• EXERCISE DESCRIPTION
Lines that include "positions" make up the answer; copy all of them from the data below.

--- START ---

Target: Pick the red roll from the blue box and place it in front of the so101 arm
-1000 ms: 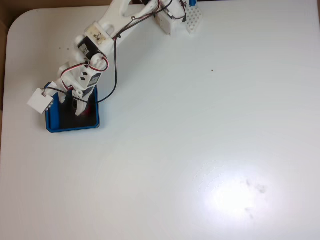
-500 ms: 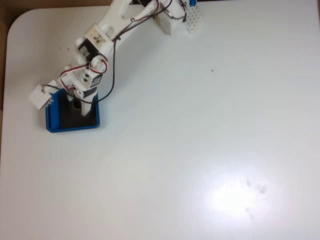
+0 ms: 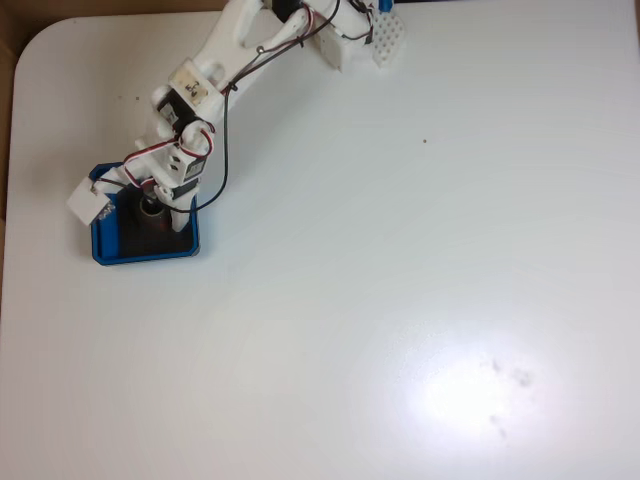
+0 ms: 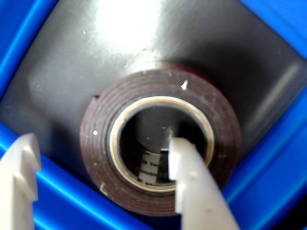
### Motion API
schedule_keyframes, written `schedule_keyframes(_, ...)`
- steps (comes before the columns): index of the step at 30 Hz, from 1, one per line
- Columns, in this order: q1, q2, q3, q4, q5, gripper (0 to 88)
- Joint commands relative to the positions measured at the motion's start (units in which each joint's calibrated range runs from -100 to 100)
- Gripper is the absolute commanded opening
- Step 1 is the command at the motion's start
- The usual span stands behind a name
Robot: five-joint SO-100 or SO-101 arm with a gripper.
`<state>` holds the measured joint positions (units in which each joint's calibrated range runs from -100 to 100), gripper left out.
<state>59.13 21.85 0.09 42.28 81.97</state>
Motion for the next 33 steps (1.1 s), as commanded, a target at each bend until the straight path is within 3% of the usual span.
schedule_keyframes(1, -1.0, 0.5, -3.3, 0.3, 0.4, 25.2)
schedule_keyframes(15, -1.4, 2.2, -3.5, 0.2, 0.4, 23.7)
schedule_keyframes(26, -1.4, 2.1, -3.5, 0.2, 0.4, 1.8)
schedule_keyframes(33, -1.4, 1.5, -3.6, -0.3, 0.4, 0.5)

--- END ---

• YOUR RESPONSE
- Joint commands relative to the positions measured at the motion's start (units in which each joint's calibrated range runs from -100 to 100)
`<state>` holds the measured joint positions (units in which each joint's calibrated range runs from -100 to 100), gripper left out.

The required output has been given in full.